- Born: 19 March 1956 (age 70) Venlo, Limburg, Netherlands
- Education: Dutch Film Academy
- Occupations: Film director, film producer
- Children: 3

= Frank Scheffer =

Dutch cinematographer and producer

Frank Scheffer (born 1956 in Venlo) is a Dutch director, cinematographer and producer of documentary film, mostly known for his work Conducting Mahler (1996) on the 1995 Mahler Festival in Amsterdam with Claudio Abbado, Riccardo Chailly, Riccardo Muti and Simon Rattle.

==Education==
Scheffer was schooled at the Academy for Industrial Design (Eindhoven), the "Vrije Academie" Art College in The Hague, where he studied with the famous experimental filmmaker Frans Zwartjes and is a graduate from the Dutch Film Academy in Amsterdam.

==Career==
Early films include Zoetrope People (1982), a documentary on Francis Ford Coppola and his studio with Wim Wenders, Tom Waits, Vittorio Storaro and others, as well as documentaries on the Dalai Lama and various socio/cultural subjects. In 1985 he directed the music video A Day for the band XYMOX on the 4AD Records label, leading him towards musical subjects. 1987 saw his short experimental films Wagner's Ring, a distillation of The Ring in 3'50" conceived with John Cage; and Stoperas 1/2 which was created to be shown with Cage's Europeras 1 & 2. Collaborations with Cage continued with the conceptual film Chessfilmnoise (1988), a documentary on Cage and Elliott Carter Time Is Music (1988), and From Zero (1995) in collaboration with Andrew Culver.
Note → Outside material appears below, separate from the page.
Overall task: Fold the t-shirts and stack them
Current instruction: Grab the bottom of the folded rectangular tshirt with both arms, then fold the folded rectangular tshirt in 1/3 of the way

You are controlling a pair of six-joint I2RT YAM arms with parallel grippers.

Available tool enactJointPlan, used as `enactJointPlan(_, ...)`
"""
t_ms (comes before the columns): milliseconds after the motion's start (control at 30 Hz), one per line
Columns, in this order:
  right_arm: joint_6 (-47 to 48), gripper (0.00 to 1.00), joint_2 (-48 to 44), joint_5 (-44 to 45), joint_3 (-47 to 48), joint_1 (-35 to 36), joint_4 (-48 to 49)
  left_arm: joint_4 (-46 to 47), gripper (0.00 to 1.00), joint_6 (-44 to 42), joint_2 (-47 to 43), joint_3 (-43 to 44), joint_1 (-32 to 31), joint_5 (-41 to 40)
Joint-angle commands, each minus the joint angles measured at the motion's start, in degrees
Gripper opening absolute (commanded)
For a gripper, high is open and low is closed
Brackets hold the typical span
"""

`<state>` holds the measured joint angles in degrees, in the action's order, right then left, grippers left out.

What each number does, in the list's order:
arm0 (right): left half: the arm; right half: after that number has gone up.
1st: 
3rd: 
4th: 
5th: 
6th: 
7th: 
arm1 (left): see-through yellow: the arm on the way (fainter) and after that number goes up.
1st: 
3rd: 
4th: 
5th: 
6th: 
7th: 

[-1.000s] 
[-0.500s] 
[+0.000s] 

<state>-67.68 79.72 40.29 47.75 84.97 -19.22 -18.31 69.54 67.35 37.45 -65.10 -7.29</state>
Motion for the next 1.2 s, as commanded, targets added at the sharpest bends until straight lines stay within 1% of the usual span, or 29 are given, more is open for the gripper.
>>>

Scheffer’s films on music constitute an overview of the great composers of the 20th century — from Conducting Mahler (1996) on the 1995 Mahler Festival in Amsterdam with Claudio Abbado, Riccardo Chailly, Riccardo Muti and Simon Rattle to Five Orchestral Pieces (1994) on Arnold Schoenberg's work conducted by Michael Gielen and The Final Chorale (1990) on Igor Stravinsky's Symphonies of Wind Instruments conducted by Reinbert de Leeuw.

Further documentaries include films on Louis Andriessen (The Road, 1997, conducted by Péter Eötvös), Luciano Berio (Voyage to Cythera from 1999 on his Sinfonia conducted by the composer), Pierre Boulez (Eclat, 1993), and (Helikopter String Quartet, 1996) with Karlheinz Stockhausen and the Arditti Quartet.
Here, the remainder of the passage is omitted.